The 1995 Dayton accords rejected the partition of Bosnia in
favor of a complex formula of autonomy-without-sovereignty. The accords, yet
to be implemented, call for a constitutional Rube Goldberg machine: the division
of Bosnia into a Bosnian-Croat federation and a Serb section sharing a common
federal government, including a rotating presidency in which Bosnian Croats,
Serbs and Muslims are all represented. The Rambouillet agreement, which the
U.S. tried to impose on Yugoslavia, was based on the same principle of autonomy
for Kosovo short of formal independence. Under the peace terms offered by NATO,
Kosovo would be granted a high degree of autonomy but not independence, the
refugees would be allowed to return and an international peacekeeping force
stationed in Kosovo.
As Switzerland, Belgium and Canada prove, complex federal systems
can enable two or more nationalities to coexist under a single government. In
Lebanon, however, an intricate constitutional compromise between Muslims and
Christians broke down into decades of civil war. Foreign military forces under
the auspices of NATO or the United Nations would be stationed in Kosovo to prevent
such an outcome. Thus Milosevic's Yugoslavia would have to surrender some of
its sovereignty, allowing foreign forces on its soil, to preserve the basis
of its sovereignty: its territorial integrity.

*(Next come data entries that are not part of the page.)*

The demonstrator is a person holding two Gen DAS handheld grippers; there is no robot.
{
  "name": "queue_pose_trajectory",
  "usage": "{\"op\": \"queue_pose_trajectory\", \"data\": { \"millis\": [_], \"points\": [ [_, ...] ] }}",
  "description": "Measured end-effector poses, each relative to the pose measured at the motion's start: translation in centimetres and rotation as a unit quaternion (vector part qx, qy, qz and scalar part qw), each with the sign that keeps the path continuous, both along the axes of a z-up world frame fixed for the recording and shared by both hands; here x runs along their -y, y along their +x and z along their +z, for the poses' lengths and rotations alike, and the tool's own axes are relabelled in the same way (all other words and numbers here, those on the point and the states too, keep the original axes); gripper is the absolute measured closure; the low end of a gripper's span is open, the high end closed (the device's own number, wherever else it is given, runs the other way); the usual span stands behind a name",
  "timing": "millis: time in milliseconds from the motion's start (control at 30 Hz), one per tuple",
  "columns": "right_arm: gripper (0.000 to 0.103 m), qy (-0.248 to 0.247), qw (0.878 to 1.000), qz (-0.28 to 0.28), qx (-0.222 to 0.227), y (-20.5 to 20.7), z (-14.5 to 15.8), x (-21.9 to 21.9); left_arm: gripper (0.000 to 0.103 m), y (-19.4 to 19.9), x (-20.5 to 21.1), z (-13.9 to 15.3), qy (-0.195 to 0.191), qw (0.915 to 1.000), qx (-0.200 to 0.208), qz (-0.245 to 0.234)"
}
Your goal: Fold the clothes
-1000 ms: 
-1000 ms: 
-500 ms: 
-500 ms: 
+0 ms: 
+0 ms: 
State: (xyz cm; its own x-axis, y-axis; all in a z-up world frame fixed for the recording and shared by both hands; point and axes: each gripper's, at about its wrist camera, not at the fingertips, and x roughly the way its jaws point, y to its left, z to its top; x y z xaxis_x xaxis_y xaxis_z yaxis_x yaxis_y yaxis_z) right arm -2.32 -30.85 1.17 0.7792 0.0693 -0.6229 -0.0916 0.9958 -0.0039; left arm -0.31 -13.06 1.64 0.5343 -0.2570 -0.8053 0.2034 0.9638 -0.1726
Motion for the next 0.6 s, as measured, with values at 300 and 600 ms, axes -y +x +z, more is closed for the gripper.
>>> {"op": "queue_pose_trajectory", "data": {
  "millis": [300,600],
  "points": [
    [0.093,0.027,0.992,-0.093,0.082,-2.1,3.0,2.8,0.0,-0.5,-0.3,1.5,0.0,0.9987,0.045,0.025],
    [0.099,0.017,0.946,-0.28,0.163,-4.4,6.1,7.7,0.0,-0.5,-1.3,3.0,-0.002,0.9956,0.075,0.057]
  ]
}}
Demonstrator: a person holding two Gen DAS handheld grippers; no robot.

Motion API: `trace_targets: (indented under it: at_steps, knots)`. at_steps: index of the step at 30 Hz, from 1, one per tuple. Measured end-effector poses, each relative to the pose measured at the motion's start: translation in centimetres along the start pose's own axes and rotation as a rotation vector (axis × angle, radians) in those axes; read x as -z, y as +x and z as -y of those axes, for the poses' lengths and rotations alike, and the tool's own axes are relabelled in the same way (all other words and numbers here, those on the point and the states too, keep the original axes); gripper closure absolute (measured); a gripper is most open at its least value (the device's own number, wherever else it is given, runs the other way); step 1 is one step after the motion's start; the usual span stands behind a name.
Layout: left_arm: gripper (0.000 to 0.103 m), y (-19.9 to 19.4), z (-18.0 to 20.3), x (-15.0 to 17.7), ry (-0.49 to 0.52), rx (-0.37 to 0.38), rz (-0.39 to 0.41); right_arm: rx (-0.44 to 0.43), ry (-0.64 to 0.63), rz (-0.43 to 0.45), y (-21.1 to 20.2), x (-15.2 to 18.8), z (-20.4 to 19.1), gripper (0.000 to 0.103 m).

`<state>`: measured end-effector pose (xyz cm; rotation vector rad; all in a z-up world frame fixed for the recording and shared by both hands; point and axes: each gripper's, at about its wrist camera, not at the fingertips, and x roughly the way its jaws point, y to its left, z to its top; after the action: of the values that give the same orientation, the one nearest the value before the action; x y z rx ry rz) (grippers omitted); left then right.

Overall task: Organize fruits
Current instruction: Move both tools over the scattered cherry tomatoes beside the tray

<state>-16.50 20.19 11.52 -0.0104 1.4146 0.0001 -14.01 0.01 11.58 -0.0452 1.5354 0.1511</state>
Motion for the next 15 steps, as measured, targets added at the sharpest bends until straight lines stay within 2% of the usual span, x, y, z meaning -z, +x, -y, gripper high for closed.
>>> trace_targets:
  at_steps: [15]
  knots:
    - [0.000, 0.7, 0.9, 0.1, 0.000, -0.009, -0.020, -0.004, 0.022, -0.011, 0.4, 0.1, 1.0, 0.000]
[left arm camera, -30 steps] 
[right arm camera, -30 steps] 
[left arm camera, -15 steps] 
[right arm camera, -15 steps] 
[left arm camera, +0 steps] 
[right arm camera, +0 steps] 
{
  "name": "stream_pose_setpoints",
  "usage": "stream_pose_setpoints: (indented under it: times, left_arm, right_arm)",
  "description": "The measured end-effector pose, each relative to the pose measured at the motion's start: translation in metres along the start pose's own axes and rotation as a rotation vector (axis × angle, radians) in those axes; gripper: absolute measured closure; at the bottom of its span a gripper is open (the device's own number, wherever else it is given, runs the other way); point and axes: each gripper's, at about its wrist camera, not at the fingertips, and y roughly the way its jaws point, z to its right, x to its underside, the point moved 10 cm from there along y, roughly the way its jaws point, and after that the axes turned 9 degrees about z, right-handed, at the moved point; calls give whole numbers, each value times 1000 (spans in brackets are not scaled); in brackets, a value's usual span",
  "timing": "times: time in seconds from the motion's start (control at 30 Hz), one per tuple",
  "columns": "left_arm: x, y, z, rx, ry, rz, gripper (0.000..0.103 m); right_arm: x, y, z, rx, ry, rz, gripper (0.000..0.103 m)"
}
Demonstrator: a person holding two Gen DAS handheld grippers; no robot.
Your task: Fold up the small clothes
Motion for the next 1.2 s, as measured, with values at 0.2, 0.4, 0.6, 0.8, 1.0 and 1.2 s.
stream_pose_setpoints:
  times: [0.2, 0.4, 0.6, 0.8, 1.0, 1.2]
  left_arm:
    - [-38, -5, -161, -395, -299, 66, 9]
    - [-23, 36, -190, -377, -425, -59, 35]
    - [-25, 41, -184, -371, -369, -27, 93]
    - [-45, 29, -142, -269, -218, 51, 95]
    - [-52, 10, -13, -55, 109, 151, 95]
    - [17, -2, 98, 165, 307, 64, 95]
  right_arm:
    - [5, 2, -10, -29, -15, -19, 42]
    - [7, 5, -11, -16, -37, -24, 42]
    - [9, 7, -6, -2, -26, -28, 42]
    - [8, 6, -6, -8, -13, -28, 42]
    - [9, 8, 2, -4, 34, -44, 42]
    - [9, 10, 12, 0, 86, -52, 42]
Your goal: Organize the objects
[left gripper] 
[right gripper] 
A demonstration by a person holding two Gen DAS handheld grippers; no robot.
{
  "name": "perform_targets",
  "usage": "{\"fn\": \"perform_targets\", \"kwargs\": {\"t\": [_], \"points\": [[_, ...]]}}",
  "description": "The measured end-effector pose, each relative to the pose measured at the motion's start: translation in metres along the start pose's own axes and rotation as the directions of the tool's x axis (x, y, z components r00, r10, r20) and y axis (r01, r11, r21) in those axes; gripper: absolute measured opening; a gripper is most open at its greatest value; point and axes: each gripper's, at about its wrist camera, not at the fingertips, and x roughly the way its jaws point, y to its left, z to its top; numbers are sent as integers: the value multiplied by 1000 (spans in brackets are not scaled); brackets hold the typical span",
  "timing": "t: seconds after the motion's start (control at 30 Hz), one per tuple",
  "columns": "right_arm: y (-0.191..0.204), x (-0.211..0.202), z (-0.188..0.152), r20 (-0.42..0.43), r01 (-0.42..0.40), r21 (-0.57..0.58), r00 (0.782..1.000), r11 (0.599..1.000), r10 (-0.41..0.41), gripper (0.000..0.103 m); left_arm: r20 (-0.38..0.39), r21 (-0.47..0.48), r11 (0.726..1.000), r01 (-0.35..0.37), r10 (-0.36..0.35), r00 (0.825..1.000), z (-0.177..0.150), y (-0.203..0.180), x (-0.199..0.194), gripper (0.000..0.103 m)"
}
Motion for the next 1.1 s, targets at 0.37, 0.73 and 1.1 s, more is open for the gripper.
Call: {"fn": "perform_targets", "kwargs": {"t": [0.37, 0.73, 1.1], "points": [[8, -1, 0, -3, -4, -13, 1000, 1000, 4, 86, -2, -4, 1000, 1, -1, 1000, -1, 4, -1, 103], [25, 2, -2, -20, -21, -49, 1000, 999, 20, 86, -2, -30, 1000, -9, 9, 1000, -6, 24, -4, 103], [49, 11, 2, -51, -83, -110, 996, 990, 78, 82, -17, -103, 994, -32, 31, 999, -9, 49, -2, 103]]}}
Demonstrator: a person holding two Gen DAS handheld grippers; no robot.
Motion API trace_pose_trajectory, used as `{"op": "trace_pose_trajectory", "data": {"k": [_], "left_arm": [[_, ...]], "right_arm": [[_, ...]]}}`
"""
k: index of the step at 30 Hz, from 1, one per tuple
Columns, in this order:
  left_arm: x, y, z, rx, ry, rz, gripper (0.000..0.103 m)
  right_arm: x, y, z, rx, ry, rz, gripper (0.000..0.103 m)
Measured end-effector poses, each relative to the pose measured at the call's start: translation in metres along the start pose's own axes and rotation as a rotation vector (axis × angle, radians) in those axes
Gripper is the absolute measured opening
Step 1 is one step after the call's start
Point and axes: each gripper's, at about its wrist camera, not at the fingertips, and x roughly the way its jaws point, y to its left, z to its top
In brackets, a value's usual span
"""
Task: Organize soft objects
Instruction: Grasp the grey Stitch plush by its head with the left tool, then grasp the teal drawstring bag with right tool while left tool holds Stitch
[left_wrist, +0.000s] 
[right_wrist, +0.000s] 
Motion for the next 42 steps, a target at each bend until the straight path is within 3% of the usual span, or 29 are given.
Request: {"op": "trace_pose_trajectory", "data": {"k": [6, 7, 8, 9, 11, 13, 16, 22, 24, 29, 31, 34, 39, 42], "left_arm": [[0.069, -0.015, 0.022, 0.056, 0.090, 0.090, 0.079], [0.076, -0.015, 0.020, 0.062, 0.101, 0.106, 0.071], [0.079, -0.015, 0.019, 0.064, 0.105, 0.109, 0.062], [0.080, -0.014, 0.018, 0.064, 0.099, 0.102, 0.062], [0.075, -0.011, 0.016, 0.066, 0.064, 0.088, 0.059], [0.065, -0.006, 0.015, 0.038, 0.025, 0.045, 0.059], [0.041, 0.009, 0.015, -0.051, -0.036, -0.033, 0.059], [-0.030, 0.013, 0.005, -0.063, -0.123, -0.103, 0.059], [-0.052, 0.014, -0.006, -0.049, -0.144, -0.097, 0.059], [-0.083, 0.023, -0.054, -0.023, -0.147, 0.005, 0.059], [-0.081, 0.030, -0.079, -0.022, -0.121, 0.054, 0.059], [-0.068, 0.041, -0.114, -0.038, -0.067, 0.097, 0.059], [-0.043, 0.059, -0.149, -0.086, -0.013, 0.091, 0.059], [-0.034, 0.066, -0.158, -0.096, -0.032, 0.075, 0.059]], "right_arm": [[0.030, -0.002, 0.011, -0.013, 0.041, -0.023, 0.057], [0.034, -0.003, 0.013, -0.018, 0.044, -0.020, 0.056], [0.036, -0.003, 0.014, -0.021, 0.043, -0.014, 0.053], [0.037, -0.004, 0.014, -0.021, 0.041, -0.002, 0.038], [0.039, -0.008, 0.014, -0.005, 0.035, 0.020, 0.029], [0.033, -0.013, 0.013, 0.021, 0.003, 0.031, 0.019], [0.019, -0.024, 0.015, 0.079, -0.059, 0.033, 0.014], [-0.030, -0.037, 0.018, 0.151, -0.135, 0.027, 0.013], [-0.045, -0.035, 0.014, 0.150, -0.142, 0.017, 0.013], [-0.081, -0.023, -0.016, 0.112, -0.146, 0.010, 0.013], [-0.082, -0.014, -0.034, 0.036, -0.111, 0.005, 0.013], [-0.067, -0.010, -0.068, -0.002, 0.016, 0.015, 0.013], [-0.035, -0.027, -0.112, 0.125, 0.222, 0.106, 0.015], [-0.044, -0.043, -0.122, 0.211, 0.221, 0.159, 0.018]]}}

U.N. protectorates over countries ravaged by internal war are
nothing new. But they have been more successful in restoring peace and stability
to nation-states experiencing nonethnic civil wars, like Cambodia, than in reuniting
territories divided along ethnic lines, like the Palestinian Mandate in the
1940s, Lebanon and Cyprus. In cases of ethnic warfare, peacekeeping missions
have become more or less permanent, because communal violence would resume if
they left. Indeed, the departure of U.N. personnel in 1994 permitted the genocidal
slaughter of as many as a million people in Rwanda.
The alternative to a policy of creating costly international
protectorates until permanent peace can be restored would be the formal partition
of those entities along ethnic lines. This involves tremendous costs, such as
forced population transfers. But the costs of never-ending low-level war may
be so great that amputation would be the most humane form of surgery. The partition
of a country may violate sovereignty but fulfill self-determination.
Which will it be: preserving existing borders in Yugoslavia
at the price of an international protectorate, or carving out one or more new
nation-states at the expense of existing borders? In the final analysis, the
choice between protectorate and partition, between Yugoslav sovereignty and
Kosovar self-determination, may be settled in the U.S. or in other major NATO
powers, not on the battlefield.
Of the two options, partition is cheaper, from the perspective
of Washington and its allies. It would be easier to equip the army of an independent
Kosovo to defend itself than to station foreign troops there for years or even
decades. What is more, as the Korean War and Gulf War showed, it is easier to
rally international support to prevent a cross-border invasion of one sovereign
state by another than to intervene in relations between a capital and a province.
The choice in the Balkans, then, is not between principle and
amorality, but between two competing principles: self-determination and sovereignty.
Putting sovereignty above self-determination leads to a protectorate over Kosovo;
putting self-determination over sovereignty leads to a Kosovo independent of
Serb-controlled Yugoslavia. Those who must live with the choice are in the Balkans;
but it is a choice the NATO allies ultimately have the power to make.